La coopérative d’Oudom Sorya, à Takeo, a été créée en 2013 par 46 villageois-ses qui géraient un groupement d’épargne et de crédit afin de valoriser la production de riz des agriculteur-trice-s. Pour ce faire, le comité de gestion de la coopérative s’est doté d’un hangar de stockage qui permet d’acheter du riz non décortiqué à des moments où les commerces locaux offrent des prix excessivement bas et de les stocker jusqu’à ce que les quantités soient suffisantes pour leur permettre de négocier de bons prix avec les grossistes. Dernièrement, la coopérative a investi dans une décortiqueuse de riz, qu’elle transforme et vend localement. Elle s’est lancée dans la production et la vente de semences paysannes de riz. L’objectif principal des agriculteur-trice-s coopérateur-trice-s n’est pas tant de réaliser du profit sur ces activités commerciales, mais bien de réinvestir ces fonds dans des actions qui auront des incidences fortes sur l’amélioration des prix et conditions locales. Au fil du temps, les gestionnaires d’Oudom Sorya ont réussi à maintenir des services performants de manière professionnelle, tout en gardant des valeurs altruistes fortes. La coopérative aujourd’hui réunit 96 adhérent-es et ses services atteignent plus d’une douzaine de villages, soit plus de 3000 producteur-trice-s.

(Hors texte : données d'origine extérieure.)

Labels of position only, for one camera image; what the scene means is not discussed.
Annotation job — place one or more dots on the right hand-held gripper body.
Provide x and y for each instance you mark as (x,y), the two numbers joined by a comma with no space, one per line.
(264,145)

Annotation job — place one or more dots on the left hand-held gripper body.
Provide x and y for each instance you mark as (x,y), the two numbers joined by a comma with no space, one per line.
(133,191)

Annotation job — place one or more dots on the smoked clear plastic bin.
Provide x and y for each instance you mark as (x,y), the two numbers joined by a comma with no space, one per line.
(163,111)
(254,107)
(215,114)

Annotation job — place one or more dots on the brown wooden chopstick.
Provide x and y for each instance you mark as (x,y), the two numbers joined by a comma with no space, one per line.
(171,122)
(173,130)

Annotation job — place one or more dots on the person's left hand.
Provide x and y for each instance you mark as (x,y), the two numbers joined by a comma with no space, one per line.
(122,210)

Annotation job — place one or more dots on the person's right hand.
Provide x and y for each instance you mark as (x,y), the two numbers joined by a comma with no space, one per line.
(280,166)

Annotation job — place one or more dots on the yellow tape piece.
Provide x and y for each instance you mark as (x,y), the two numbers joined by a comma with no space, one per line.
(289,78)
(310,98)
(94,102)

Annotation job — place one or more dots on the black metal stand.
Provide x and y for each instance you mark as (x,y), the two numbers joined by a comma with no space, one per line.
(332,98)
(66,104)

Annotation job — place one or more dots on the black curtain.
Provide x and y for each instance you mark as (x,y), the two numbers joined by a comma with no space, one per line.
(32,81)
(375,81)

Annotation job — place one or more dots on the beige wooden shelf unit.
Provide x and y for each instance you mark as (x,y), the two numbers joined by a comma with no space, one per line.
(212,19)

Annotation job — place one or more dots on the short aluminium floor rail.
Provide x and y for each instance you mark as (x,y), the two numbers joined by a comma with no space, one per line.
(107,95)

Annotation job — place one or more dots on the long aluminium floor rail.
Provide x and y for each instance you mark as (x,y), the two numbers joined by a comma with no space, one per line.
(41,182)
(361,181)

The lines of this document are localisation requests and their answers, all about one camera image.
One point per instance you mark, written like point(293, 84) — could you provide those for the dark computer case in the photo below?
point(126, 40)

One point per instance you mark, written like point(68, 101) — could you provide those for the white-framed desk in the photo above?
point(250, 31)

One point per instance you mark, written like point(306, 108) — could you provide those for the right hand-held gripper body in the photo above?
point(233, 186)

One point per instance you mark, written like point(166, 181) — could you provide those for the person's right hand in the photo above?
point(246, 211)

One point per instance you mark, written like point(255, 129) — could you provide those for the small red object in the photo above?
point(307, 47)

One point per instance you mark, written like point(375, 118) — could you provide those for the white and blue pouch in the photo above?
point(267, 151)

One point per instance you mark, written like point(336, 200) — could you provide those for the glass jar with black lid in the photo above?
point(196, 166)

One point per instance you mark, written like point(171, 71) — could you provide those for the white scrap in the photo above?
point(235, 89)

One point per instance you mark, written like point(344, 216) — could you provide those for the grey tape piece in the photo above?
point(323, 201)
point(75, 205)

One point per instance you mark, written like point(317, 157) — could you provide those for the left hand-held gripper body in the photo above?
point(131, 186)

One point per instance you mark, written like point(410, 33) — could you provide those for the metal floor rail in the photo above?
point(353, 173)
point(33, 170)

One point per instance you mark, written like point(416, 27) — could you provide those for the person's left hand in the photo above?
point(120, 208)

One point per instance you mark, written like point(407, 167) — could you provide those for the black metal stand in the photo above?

Dans un pays où les petits producteur-trice-s travaillent de manière isolée avec très peu de support de l’État, leur coopération est essentielle pour poursuivre des intérêts commerciaux et politiques communs. Les coopératives agricoles au Cambodge participent à améliorer la productivité et la qualité des produits agricoles et l’accès aux informations et aux intrants. À travers les coopératives, les petits agriculteur-trice-s économisent de l’argent pour investir leurs capitaux et gérer collectivement des activités économiques, et ainsi obtenir des avantages économiques signifiants et générer des revenus décents. Les coopératives leur permettent aussi une cohésion sociale, d’étendre leurs réseaux pour mieux influencer et de réaliser des économies d’échelles. L’investissement dans l’organisation coopérative non seulement permet aux plus pauvres d’accéder à des avantages économiques, mais aussi de gagner des capacités en gestion et des expériences ; soit une meilleure reconnaissance et valorisation de leur métier d’agriculteur-trice.
Christophe Goosens
[1] Un crédit de campagne est un crédit à court terme qui permet de couvrir le cycle de production, des semis à la récolte.
[2] Définition selon la Fédération internationale des mouvements d’agriculture biologique (IFOAM)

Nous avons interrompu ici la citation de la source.